Salute 21 Settembre 2021 10:16

È la Giornata dei malati di Alzheimer, ma le loro sono storie di tutti i giorni

Vivono in un mondo di contraddizioni e salti temporali. La psicologa: «Maria cerca la sua casa, ma non sa quale sia. Carla non riesce a dar voce ai suoi pensieri. Giorgio non comprende ciò che gli viene detto»

di Isabella Faggiano

Vogliono tornare a casa, ma non sanno più quale o dove sia. Si riconoscono nelle vecchie foto, ma non in immagini recenti che li ritraggono anziani. Ricordano di avere dei figli, ma non che sono diventati degli uomini o delle donne. È un mondo di contraddizioni quello che i malati di Alzheimer hanno di fronte ai propri occhi: il loro corpo è nel presente, mentre la mente oscilla ininterrottamente tra il qui ed ora e il passato.

Malati Alzheimer, una similitudine per percepire la loro realtà

«Immaginate di trovarvi in un enorme centro commerciale, in un paese straniero, dove non avete mai messo piede prima. Le insegne sono incomprensibili, così come la lingua parlata da chi vi circonda. Girate e rigirate, faticate per orientarvi o per cercare ciò di cui avete bisogno. Così, rientrando a casa, vi sentite esausti, sia fisicamente, che mentalmente. Stordito, confuso: è così che un malato di Alzheimer si sente quotidianamente, anche compiendo le azioni più consuete, come comprare il pane dal fornaio sotto casa, lo stesso da 40 anni».

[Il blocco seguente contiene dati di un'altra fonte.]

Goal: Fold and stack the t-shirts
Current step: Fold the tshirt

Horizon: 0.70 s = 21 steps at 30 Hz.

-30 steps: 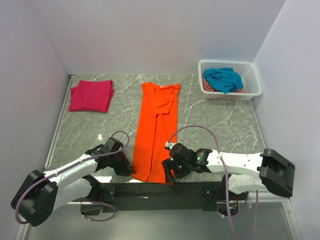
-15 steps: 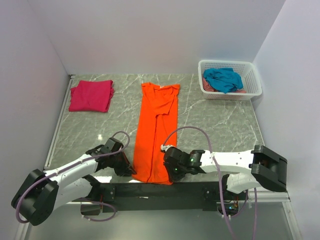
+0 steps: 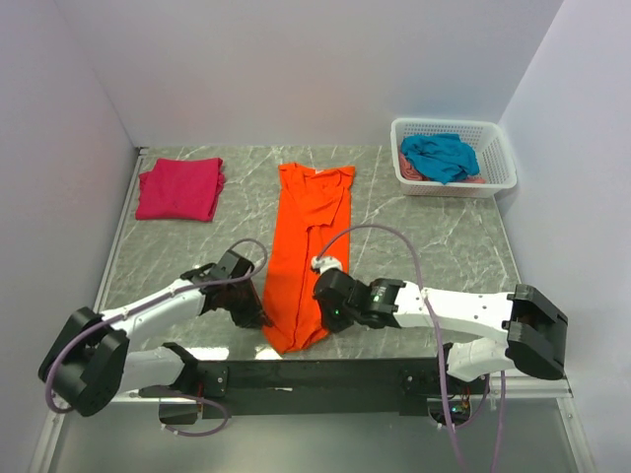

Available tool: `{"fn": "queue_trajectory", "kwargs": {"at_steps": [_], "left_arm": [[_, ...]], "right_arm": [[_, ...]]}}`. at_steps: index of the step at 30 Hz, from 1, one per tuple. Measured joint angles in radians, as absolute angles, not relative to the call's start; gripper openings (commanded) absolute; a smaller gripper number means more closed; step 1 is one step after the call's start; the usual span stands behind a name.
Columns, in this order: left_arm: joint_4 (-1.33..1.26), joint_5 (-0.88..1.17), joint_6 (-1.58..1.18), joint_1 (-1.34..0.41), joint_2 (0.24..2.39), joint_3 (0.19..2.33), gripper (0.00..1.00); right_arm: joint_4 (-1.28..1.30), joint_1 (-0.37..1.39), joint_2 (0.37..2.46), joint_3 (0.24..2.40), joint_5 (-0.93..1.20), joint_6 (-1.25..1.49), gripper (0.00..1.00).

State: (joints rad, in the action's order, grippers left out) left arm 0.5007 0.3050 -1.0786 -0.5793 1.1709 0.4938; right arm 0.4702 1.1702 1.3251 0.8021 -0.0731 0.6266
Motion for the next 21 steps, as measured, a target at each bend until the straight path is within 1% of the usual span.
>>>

Letizia Villa, psicologa del Paese Ritrovato, un piccolo villaggio autosufficiente che accoglie persone affette da demenza, in occasione della Giornata Mondiale dell’Alzheimer, che si celebra il 21 settembre, racconta il mondo che osservano e che vivono i suoi pazienti, una realtà che da soli non sarebbero in grado di ricostruire.

Storie di tutti i giorni

«Carla non riesce a dar voce ai suoi pensieri. Pur avendo chiaro il concetto che vorrebbe esprimere, dalla sua bocca fuoriescono solo termini sconnessi, una cosiddetta “insalata di parole”. Poi c’è chi, come Giorgio, pur parlando perfettamente non comprende più ciò che gli viene detto: l’italiano, la sua lingua madre, è diventata incomprensibile come l’arabo».

Sono brutti scherzi della memoria. Una memoria che, spesso, sembra essersi ancorata al passato, ma che in realtà ha cancellato anche molte delle immagini degli anni addietro. «Maria ripete continuamente di voler tornare a casa – racconta Letizia Villa -. Ma quando i figli l’hanno portata nell’appartamento dove aveva abitato fino a poco prima, lei ha continuato a dire: “Voglio andare a casa, questa non è casa mia”. Così i familiari si sono prodigati per cercare quella dell’infanzia, un casale ormai abbandonato fuori regione. Ma Maria anche in quel posto non si è sentita a casa ed ha continuato a ripetere sempre la stessa frase: “Voglio andare a casa, questa non è casa mia”. Per questo, noi specialisti diciamo che i malati di Alzheimer non sono alla ricerca di un luogo fisico, ma di una “casa del cuore”, che può essere ritrovata attraverso odori e percezioni familiari».

Oggetti ed emozioni

Al Paese Ritrovato, le stanze degli ospiti sono tutte personalizzate: «C’è chi ha appeso alle pareti vecchi quadri dipinti in gioventù, chi ha allestito un biblioteca personale, chi ha portato con sé del mobilio posseduto da tutta una vita», dice la specialista. È facile che gli oggetti del passato appaiano più familiari di quelli del presente. Lo stesso accade per le fotografie: è molto probabile che un malato di Alzheimer si riconosca in una foto della sua giovinezza, ma non in una più recente. Allo stesso modo, ricorderà di avere dei figli, ma il suo ricordo potrebbe essersi fermato alla loro infanzia e quindi credersi genitore di un bambino di 5 anni».

Una confusione che può rendere complicate, ma anche dolorose, le relazioni con i propri cari che soffrono di Alzheimer. «È inutile cercare di convincerli se ci si trova in disaccordo – consiglia Villa -. Meglio assecondarli, ovviamente, nella misura in cui questo non comprometta la loro incolumità o quella di qualcun altro. E, soprattutto, non vi arrabbiate. I malati di Alzheimer dimenticano, poi ricordano ed ancora confondono. I colori che osservano non sono più luminosi, i contorni sempre meno nitidi. Ma la capacità di provare emozioni o di comprendere quelle altrui non l’hanno perduta. Possono essere felici, godere di momenti di convivialità, della compagnia altrui e dell’ascolto di buona musica. Fanno nuove amicizie e s’innamorano, di un amore intenso e unico, proprio come se fosse la prima volta».